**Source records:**
———
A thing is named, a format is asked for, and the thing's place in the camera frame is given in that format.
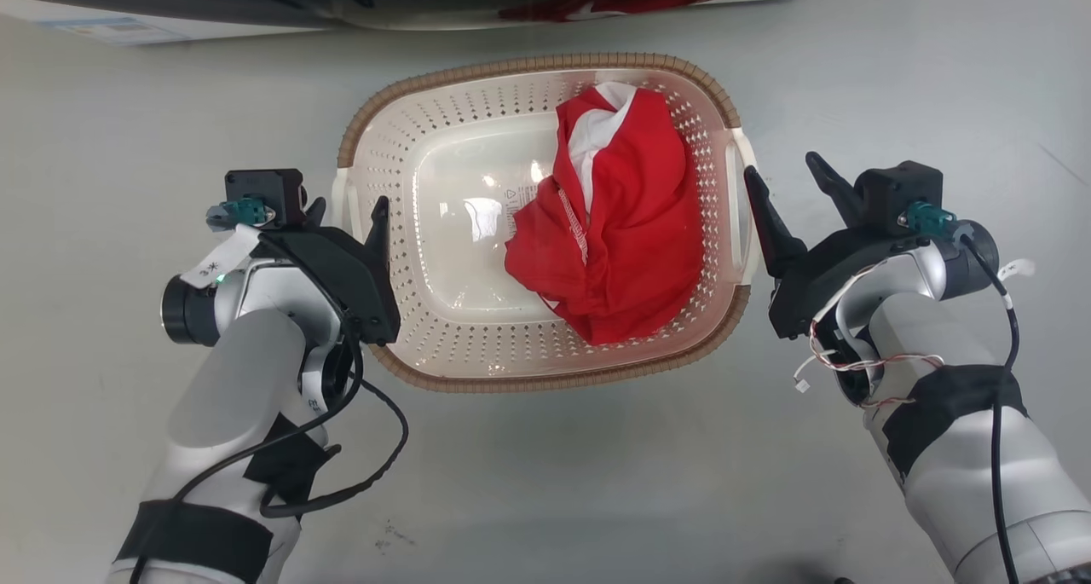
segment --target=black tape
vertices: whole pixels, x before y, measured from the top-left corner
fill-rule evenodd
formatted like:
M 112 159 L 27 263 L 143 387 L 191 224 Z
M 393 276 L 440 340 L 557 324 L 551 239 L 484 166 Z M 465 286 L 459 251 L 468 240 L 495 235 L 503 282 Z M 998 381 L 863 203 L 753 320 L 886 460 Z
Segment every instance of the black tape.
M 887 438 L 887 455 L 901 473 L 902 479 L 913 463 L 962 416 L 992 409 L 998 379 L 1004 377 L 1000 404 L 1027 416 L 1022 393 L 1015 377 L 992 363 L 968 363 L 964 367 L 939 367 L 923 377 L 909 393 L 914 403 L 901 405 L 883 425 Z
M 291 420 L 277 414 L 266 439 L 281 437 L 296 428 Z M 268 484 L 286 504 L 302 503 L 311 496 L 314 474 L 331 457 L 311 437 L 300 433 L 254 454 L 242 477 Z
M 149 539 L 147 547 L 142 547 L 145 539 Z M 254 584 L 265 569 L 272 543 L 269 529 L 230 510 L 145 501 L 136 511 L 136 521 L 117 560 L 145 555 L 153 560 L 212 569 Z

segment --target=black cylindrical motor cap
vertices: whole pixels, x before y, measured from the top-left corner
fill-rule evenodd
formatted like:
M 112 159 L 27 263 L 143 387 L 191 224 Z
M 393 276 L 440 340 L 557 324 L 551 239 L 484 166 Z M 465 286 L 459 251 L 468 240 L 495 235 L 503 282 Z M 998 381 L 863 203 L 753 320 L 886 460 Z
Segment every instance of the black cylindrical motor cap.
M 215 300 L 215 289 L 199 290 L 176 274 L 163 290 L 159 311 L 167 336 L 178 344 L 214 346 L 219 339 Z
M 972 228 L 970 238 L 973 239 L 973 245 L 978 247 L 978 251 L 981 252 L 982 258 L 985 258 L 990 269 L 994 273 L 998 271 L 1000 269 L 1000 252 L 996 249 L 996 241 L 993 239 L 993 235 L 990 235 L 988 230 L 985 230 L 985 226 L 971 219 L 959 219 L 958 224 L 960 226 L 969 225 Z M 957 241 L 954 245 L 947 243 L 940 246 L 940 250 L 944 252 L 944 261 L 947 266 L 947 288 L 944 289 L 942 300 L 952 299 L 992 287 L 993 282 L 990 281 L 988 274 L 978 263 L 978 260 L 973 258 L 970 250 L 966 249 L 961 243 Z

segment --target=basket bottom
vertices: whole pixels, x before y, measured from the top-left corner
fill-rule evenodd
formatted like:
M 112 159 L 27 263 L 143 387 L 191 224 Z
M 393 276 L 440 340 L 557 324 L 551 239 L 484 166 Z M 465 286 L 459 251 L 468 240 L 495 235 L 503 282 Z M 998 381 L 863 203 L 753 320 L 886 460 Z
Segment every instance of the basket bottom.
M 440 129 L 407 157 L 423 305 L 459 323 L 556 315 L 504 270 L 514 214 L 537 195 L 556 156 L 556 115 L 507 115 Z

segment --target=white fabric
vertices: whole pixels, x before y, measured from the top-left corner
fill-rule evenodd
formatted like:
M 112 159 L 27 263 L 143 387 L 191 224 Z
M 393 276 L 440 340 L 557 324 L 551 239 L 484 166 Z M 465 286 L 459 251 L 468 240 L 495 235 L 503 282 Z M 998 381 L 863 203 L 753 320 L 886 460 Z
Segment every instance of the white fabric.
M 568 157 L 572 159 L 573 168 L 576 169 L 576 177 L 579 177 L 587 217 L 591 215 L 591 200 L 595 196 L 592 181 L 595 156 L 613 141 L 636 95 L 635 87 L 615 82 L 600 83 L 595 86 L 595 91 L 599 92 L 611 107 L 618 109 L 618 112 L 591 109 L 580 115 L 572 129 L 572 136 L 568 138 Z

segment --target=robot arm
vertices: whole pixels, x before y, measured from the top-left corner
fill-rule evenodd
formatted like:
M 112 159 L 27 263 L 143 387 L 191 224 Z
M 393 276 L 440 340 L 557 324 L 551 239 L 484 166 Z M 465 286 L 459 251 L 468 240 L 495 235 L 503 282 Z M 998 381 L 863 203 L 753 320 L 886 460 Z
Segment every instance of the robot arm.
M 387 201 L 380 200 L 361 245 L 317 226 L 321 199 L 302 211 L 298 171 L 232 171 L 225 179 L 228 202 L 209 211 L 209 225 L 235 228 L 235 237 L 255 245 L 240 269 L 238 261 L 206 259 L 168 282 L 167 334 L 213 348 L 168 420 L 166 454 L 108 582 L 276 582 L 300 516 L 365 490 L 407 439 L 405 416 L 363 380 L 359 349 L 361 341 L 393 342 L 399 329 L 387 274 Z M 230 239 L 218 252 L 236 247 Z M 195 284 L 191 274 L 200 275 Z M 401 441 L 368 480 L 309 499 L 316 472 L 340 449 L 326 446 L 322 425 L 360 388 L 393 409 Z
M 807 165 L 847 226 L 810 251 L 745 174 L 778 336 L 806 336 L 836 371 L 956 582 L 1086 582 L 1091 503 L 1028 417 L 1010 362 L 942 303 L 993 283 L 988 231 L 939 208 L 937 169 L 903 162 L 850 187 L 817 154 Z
———
**DIRECTIONS FOR THIS TASK:** The data needs to be reproduced exactly, please, apart from its pictures.

**RESPONSE TO THIS TASK:**
A thing is named, a format is asked for, and the thing's place in the camera frame is given in that format.
segment --target=black tape
vertices: whole pixels, x before y, measured from the top-left corner
fill-rule evenodd
formatted like:
M 112 159 L 27 263 L 143 387 L 191 224 Z
M 393 276 L 440 340 L 557 324 L 551 239 L 484 166 Z M 465 286 L 459 251 L 468 240 L 495 235 L 503 282 Z M 998 381 L 863 203 L 753 320 L 886 460 Z
Segment every instance of the black tape.
M 887 438 L 887 455 L 901 473 L 902 479 L 913 463 L 962 416 L 992 409 L 998 379 L 1004 377 L 1000 404 L 1027 416 L 1022 393 L 1015 377 L 992 363 L 968 363 L 964 367 L 939 367 L 923 377 L 909 393 L 914 403 L 901 405 L 883 425 Z
M 291 420 L 277 414 L 266 439 L 281 437 L 296 428 Z M 268 484 L 286 504 L 302 503 L 311 496 L 314 474 L 331 457 L 311 437 L 300 433 L 254 454 L 242 477 Z
M 149 539 L 147 547 L 142 547 L 145 539 Z M 254 584 L 265 569 L 272 543 L 269 529 L 230 510 L 145 501 L 136 511 L 136 521 L 117 560 L 145 555 L 153 560 L 212 569 Z

segment --target=black cylindrical motor cap
vertices: whole pixels, x before y, measured from the top-left corner
fill-rule evenodd
formatted like:
M 112 159 L 27 263 L 143 387 L 191 224 Z
M 393 276 L 440 340 L 557 324 L 551 239 L 484 166 Z M 465 286 L 459 251 L 468 240 L 495 235 L 503 282 Z M 998 381 L 863 203 L 753 320 L 886 460 Z
Segment every instance of the black cylindrical motor cap.
M 215 300 L 215 289 L 199 290 L 176 274 L 163 290 L 159 311 L 167 336 L 178 344 L 214 346 L 219 339 Z
M 972 228 L 970 238 L 973 239 L 973 245 L 978 247 L 978 251 L 981 252 L 982 258 L 985 258 L 990 269 L 994 273 L 998 271 L 1000 269 L 1000 252 L 996 249 L 996 241 L 993 239 L 993 235 L 990 235 L 988 230 L 985 230 L 985 226 L 971 219 L 959 219 L 958 224 L 960 226 L 969 225 Z M 957 241 L 954 245 L 947 243 L 940 246 L 940 250 L 944 252 L 944 261 L 947 266 L 947 288 L 944 289 L 942 300 L 952 299 L 992 287 L 993 282 L 990 281 L 988 274 L 978 263 L 978 260 L 973 258 L 970 250 L 966 249 L 961 243 Z

segment --target=basket bottom
vertices: whole pixels, x before y, measured from the top-left corner
fill-rule evenodd
formatted like:
M 112 159 L 27 263 L 143 387 L 191 224 Z
M 393 276 L 440 340 L 557 324 L 551 239 L 484 166 Z M 465 286 L 459 251 L 468 240 L 495 235 L 503 282 Z M 998 381 L 863 203 L 753 320 L 886 460 Z
Segment every instance of the basket bottom.
M 440 129 L 407 157 L 423 305 L 459 323 L 556 315 L 504 270 L 514 214 L 537 195 L 556 156 L 556 115 L 507 115 Z

segment --target=white fabric
vertices: whole pixels, x before y, measured from the top-left corner
fill-rule evenodd
formatted like:
M 112 159 L 27 263 L 143 387 L 191 224 Z
M 393 276 L 440 340 L 557 324 L 551 239 L 484 166 Z M 465 286 L 459 251 L 468 240 L 495 235 L 503 282 Z M 998 381 L 863 203 L 753 320 L 886 460 Z
Segment every instance of the white fabric.
M 568 157 L 572 159 L 573 168 L 576 169 L 576 177 L 579 177 L 587 217 L 591 215 L 591 200 L 595 196 L 592 181 L 595 156 L 613 141 L 636 95 L 635 87 L 615 82 L 600 83 L 595 86 L 595 91 L 599 92 L 611 107 L 618 109 L 618 112 L 591 109 L 580 115 L 572 129 L 572 136 L 568 138 Z

segment --target=robot arm
vertices: whole pixels, x before y, measured from the top-left corner
fill-rule evenodd
formatted like:
M 112 159 L 27 263 L 143 387 L 191 224 Z
M 393 276 L 440 340 L 557 324 L 551 239 L 484 166 Z M 465 286 L 459 251 L 468 240 L 495 235 L 503 282 Z M 998 381 L 863 203 L 753 320 L 886 460 Z
Segment every instance of the robot arm.
M 387 201 L 380 200 L 361 245 L 317 226 L 321 199 L 302 211 L 298 171 L 232 171 L 225 179 L 228 202 L 209 211 L 209 225 L 235 228 L 235 237 L 255 245 L 240 269 L 238 261 L 206 259 L 168 282 L 167 334 L 213 348 L 168 420 L 166 454 L 108 582 L 276 582 L 300 516 L 365 490 L 407 439 L 405 416 L 363 380 L 359 349 L 361 341 L 393 342 L 399 329 L 387 274 Z M 230 239 L 218 252 L 236 247 Z M 195 284 L 191 274 L 200 275 Z M 401 441 L 368 480 L 309 499 L 316 472 L 340 449 L 326 446 L 322 425 L 360 388 L 393 409 Z
M 807 165 L 847 226 L 810 251 L 745 174 L 778 336 L 806 336 L 836 371 L 956 582 L 1086 582 L 1091 503 L 1028 417 L 1010 362 L 942 303 L 993 283 L 988 231 L 939 208 L 937 169 L 903 162 L 850 187 L 817 154 Z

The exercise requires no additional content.